Esto pasa mucho: te llega un mensaje de asesoría, alguien te reenvía un PDF, o lo ves en un grupo de empresas y piensas:
“Vale… ¿yo tengo que hacer registro salarial? ¿o auditoría retributiva? ¿o las dos?”
Y es normal liarse, porque los términos se parecen, y además ambos hablan de sueldos, brecha y transparencia.
Pero no son lo mismo. De hecho, cumplen funciones distintas.
Vamos por partes, sin barro.

1) Qué es el registro salarial (y para qué sirve)
El registro salarial es un documento que refleja, de forma ordenada, lo que se paga en la empresa, desglosado normalmente por:
- grupo profesional / puesto o categorías
- tipo de contrato y jornada (según aplique)
- sexo
- y conceptos retributivos (salario base, complementos, extras…)
Dicho en llano: es como una “foto contable” de la retribución. Una foto con estructura, para poder comparar.

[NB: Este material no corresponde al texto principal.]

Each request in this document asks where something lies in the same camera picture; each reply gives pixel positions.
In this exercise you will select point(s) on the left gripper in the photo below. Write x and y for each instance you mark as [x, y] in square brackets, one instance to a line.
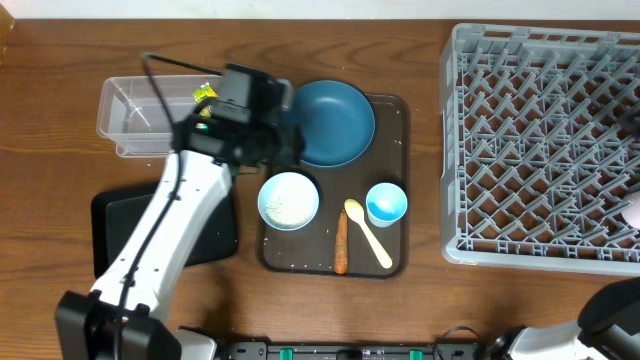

¿Objetivo? Detectar posibles diferencias y dar transparencia interna.
2) Qué es la auditoría retributiva (y para qué sirve)
La auditoría retributiva va un paso más allá.
No se queda solo en “la foto”, sino que intenta responder a la pregunta incómoda (pero necesaria):
“Si hay diferencias, ¿están justificadas o son una brecha injustificada?”
Suele incluir:
- análisis de la estructura salarial
- factores que generan diferencias (complementos, pluses, incentivos…)
- revisión de criterios (cómo se decide quién cobra qué)
- y, muy importante, la valoración de puestos de trabajo, para asegurar que trabajos de igual valor se retribuyen igual.
Si el registro es la foto, la auditoría es el diagnóstico médico: interpreta, busca causas y propone tratamiento.
3) Diferencia clave en una frase
- Registro salarial: “qué se paga”
- Auditoría retributiva: “por qué se paga así y si es justo”
Y es que por eso muchas empresas hacen el registro y creen que ya está todo… cuando en realidad solo han hecho la mitad.
4) ¿Cuándo toca cada uno?
Sin entrar en tecnicismos infinitos, la lógica práctica es esta:
- El registro salarial suele ser una obligación general en materia de igualdad retributiva.
- La auditoría retributiva suele estar vinculada al Plan de Igualdad (cuando hay obligación de Plan, normalmente hay obligación de auditoría dentro de él).
Consejo realista: si estás en obligación de Plan de Igualdad o muy cerca, piensa ya en auditoría. No lo dejes como “fase 2”, porque luego todo se retrasa.
5) Qué documentación conviene preparar (para no sufrir)
Aquí es donde la gente se atasca… pero si lo preparas bien, no es para tanto.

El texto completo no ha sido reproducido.